In all the attribution scores \(h_{atrb} = \left( h^-_{atrb} \cup h^0_{atrb} \cup h^+_{atrb}\right)\) and \(h_{atrb} \in \mathbb {R}^{m+2}\), positive attribution values (\(h^+_{atrb}\)) for features indicate those features contributed to the model’s predicted class, while negative values (\(h^-_{atrb}\)) suggest features acted against it. A zero attribution (\(h^0_{atrb}\)) value implies the features didn’t significantly influence the model’s prediction for that particular input.

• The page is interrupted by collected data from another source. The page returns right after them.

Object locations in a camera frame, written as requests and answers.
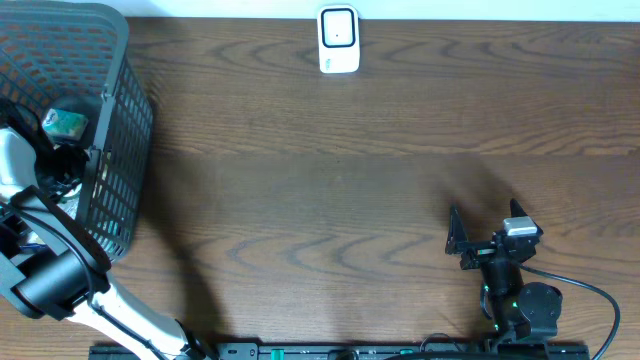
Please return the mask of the teal tissue pack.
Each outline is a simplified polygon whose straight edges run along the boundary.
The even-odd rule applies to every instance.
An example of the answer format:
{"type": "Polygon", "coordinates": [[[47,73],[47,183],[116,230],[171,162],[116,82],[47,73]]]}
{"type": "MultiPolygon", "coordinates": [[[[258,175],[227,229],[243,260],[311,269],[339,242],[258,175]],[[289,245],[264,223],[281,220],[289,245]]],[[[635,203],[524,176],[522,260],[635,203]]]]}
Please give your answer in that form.
{"type": "Polygon", "coordinates": [[[42,120],[42,127],[50,138],[79,141],[88,123],[85,115],[52,108],[42,120]]]}

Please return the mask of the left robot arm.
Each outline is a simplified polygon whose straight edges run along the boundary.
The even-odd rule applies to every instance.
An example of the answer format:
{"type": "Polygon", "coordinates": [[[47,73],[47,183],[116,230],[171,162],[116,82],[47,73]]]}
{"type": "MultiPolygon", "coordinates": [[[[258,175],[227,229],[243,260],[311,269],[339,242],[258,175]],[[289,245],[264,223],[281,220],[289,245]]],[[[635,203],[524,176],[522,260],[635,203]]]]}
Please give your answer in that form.
{"type": "Polygon", "coordinates": [[[91,327],[140,359],[216,359],[219,354],[175,319],[129,292],[111,275],[95,239],[36,185],[36,153],[15,130],[1,132],[1,208],[45,242],[25,254],[1,250],[1,295],[20,313],[91,327]]]}

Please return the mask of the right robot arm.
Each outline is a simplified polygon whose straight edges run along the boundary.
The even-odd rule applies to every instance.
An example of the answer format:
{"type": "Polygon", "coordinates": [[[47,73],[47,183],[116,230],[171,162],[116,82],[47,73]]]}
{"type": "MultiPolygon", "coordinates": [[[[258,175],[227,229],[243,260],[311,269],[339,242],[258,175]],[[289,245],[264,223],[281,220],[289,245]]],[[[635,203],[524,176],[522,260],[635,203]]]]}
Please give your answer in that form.
{"type": "Polygon", "coordinates": [[[489,240],[471,241],[452,206],[445,253],[458,255],[461,269],[481,272],[483,300],[489,303],[498,343],[543,342],[558,334],[563,296],[551,285],[523,281],[521,266],[536,255],[543,230],[515,199],[510,212],[489,240]]]}

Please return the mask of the white blue-edged snack bag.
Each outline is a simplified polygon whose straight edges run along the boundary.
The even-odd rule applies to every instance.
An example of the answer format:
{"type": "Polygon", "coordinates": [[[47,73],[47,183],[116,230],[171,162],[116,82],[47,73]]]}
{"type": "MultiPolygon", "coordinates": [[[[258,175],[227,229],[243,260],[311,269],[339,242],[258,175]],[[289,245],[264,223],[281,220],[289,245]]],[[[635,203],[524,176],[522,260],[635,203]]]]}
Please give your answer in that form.
{"type": "Polygon", "coordinates": [[[81,191],[82,185],[79,184],[70,192],[65,194],[57,203],[57,205],[72,219],[76,218],[78,212],[81,191]]]}

3.3.4 Normalizing attribution scores

However, word level attribution score may not correlate with the overall semantic (hate or non-hate) of the sentence. For example, \(a(w_{j})\) could be positive while the sentence is classified as negative (non-hate). To solve this issue, we modify the word attribution score in Eq. 9 as follows:

$$\begin{aligned} a'(w_{j}) = a(w_{j}) \wedge \hat{y_i} \end{aligned}$$
(9)

where \(\hat{y_i}\) is the class label of the sentence h and \(\wedge\) is the AND operation. It corrects the word level attribution score in the following sense: A positively attributed word (hate) in a non-hate (classified by the model) sentence should be treated with non-hate semantics while a negatively attributed word (non-hate) should remain non-hate always. The case, when the model predicts a sentence as hate text but attributes every word in the sentence as non-hate, will not arrive as IG satisfies completeness axiom (Sundararajan et al. 2017) and our baseline is zero. Again for each hate text from h, we normalize the resultant score (\(a'(w_{j})\)) of the word \(w_{j}\) within that text as follows in Eq. 10:

$$\begin{aligned} a'(w_{j})\rightarrow \dfrac{a'(w_{j})}{\sqrt{\sum _{j=1}^{m}a'(w_{j})^{2}}} := \tilde{a}(w_{j}) \end{aligned}$$
(10)

This forces the attribution vector \(\mathcal {A}(h)=(\tilde{a}(w_{j}))_{j=1}^{m}\) for an entire text h to lie on the unit (m−1)-sphere \(S^{m-1}\), where m represents the number of words in the text. Now that the attribution vectors for each text with a word length of m lie on \(S^{m-1}\), we aim to define overall hate intensity (using the unit sphere) to compare two hate texts. The overall hate intensity of a text h can be defined in Eq. 11 i.e., relative to a reference point \(h^{0}\) (\(-\frac{1}{\sqrt{3}}, -\frac{1}{\sqrt{3}}, -\frac{1}{\sqrt{3}}\)) of the same word length as the spherical distance between texts:

$$\begin{aligned} I(h) = \arccos (\mathcal {A}(h)\cdot \mathcal {A}(h^{0})) \end{aligned}$$
(11)

Similarly, we can measure hate intensity differences between three texts. Figure 4 shows the geometrical interpretation of normalized attribution scores and an example of intensity differences between three texts i.e., A - “শালা বাংলাদেশি মা****” (English - “Shala Bangladeshi mo******”, Roman - “Shala Bangladeshi mo******”), B - “শালা বাংলাদেশি একটা” (English - “Shala Bangladeshi one”, Roman - “Shala Bangladeshi akta”) and C - “অবশ্যই বাংলাদেশি একটা” (“Definitely a Bangladeshi one”, Roman - “Aboshyoi Bangladeshi ekta”).

Fig. 4
figure 4

This is a geometric interpretation of normalized attribution scores of three hate texts: A [0.3723, 0.0958, 0.9231], B [0.9489, \(-\)0.3140, \(-\)0.0277], C [\(-\)0.1545, \(-\)0.9090, \(-\)0.3870]. Here, A, B and C are - “শালা বাংলাদেশি মা****", hate text with low hate intensity (\(1^{st}\) iteration) - “শালা বাংলাদেশি একটা" and final non-hate text (last iteration) - “অবশ্যই বাংলাদেশি একটা". Note that, the green-shaded region of the sphere represents the area where the texts contain no hate words

This part gives h and hate words (\(h^+_{wrd}\)) which have normalized positive attribution scores, i.e., positive hate intensity (\(h^+_{int}\)) with indices w.r.t \(h^+_{wrd}\) as output. The Norm_Attribution function (algorithm 1: line no.27) works based on the above theory.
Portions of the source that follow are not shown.